**WORK REQUEST**
Each line of the data below goes into the copy exactly; pictures do not.

_ _ _ _ _

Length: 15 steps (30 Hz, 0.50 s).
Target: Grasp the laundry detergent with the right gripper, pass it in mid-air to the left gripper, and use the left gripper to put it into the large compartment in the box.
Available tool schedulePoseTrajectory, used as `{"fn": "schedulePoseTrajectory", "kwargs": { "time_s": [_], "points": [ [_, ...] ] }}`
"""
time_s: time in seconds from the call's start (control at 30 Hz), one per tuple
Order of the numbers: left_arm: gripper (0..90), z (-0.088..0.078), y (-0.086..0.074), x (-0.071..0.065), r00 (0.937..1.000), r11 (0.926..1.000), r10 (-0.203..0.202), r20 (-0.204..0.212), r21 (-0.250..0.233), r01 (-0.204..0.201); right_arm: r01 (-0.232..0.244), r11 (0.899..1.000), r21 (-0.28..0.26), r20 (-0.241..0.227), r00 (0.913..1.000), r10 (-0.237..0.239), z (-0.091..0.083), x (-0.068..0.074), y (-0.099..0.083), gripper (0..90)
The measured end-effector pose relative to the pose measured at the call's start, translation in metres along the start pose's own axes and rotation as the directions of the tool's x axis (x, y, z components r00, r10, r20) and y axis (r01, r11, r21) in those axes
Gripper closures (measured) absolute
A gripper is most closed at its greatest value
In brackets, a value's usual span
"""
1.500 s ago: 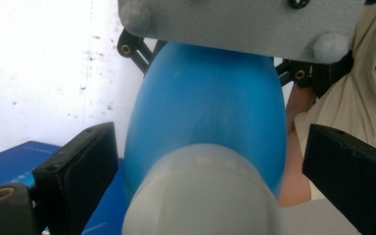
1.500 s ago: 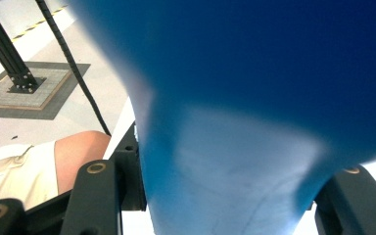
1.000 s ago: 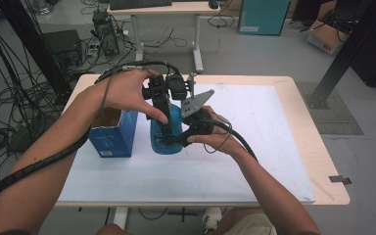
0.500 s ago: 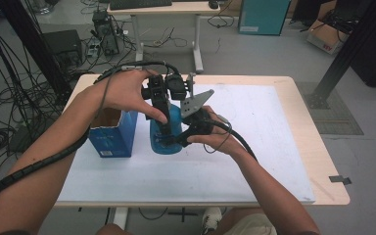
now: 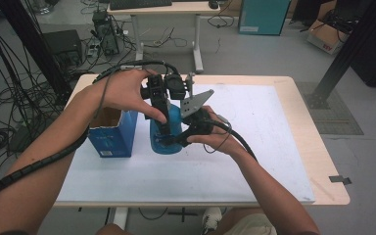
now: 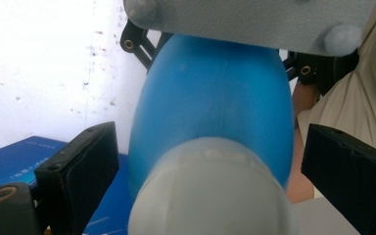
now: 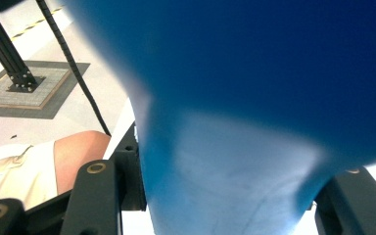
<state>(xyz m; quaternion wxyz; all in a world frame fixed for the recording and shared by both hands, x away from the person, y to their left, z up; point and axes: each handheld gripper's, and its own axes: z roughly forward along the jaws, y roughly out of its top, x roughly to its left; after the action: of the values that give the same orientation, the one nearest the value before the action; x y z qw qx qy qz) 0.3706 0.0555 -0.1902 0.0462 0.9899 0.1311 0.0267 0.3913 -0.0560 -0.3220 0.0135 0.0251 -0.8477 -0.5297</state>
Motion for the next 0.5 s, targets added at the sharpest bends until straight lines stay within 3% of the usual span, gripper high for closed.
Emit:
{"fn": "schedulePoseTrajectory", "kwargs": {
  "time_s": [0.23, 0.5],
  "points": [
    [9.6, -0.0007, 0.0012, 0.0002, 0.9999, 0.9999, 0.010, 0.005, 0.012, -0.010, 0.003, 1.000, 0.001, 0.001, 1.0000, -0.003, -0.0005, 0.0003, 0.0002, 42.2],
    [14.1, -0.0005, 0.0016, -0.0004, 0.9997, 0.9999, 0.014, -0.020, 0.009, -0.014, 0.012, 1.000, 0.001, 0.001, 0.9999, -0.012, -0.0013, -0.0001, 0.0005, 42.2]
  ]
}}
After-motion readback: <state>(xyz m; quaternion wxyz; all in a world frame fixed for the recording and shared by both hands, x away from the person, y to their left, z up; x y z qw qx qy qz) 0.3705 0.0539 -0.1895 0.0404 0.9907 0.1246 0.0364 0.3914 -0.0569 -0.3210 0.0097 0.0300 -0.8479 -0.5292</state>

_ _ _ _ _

**WRITTEN REPLY**
Length: 15 steps (30 Hz, 0.50 s).
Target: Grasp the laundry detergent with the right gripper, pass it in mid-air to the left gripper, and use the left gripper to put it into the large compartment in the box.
Available tool schedulePoseTrajectory, used as `{"fn": "schedulePoseTrajectory", "kwargs": { "time_s": [_], "points": [ [_, ...] ] }}`
"""
time_s: time in seconds from the call's start (control at 30 Hz), one per tuple
Order of the numbers: left_arm: gripper (0..90), z (-0.088..0.078), y (-0.086..0.074), x (-0.071..0.065), r00 (0.937..1.000), r11 (0.926..1.000), r10 (-0.203..0.202), r20 (-0.204..0.212), r21 (-0.250..0.233), r01 (-0.204..0.201); right_arm: r01 (-0.232..0.244), r11 (0.899..1.000), r21 (-0.28..0.26), r20 (-0.241..0.227), r00 (0.913..1.000), r10 (-0.237..0.239), z (-0.091..0.083), x (-0.068..0.074), y (-0.099..0.083), gripper (0..90)
The measured end-effector pose relative to the pose measured at the call's start, translation in metres along the start pose's own axes and rotation as the directions of the tool's x axis (x, y, z components r00, r10, r20) and y axis (r01, r11, r21) in those axes
Gripper closures (measured) absolute
A gripper is most closed at its greatest value
In brackets, a value's usual span
"""
1.500 s ago: 
1.500 s ago: 
1.000 s ago: 
0.500 s ago: 
now: 
now: 
now: 
<state>(xyz m; quaternion wxyz; all in a world frame fixed for the recording and shared by both hands, x away from the person, y to their left, z up; point and axes: each handheld gripper's, and its own axes: z roughly forward along the jaws, y roughly out of its top, x roughly to its left; after the action: of the values that give the same orientation, the one nearest the value before the action; x y z qw qx qy qz) 0.3706 0.0555 -0.1902 0.0462 0.9899 0.1311 0.0267 0.3913 -0.0560 -0.3220 0.0135 0.0251 -0.8477 -0.5297</state>
Motion for the next 0.5 s, targets added at the sharpest bends until straight lines stay within 3% of the usual span, gripper high for closed.
Emit:
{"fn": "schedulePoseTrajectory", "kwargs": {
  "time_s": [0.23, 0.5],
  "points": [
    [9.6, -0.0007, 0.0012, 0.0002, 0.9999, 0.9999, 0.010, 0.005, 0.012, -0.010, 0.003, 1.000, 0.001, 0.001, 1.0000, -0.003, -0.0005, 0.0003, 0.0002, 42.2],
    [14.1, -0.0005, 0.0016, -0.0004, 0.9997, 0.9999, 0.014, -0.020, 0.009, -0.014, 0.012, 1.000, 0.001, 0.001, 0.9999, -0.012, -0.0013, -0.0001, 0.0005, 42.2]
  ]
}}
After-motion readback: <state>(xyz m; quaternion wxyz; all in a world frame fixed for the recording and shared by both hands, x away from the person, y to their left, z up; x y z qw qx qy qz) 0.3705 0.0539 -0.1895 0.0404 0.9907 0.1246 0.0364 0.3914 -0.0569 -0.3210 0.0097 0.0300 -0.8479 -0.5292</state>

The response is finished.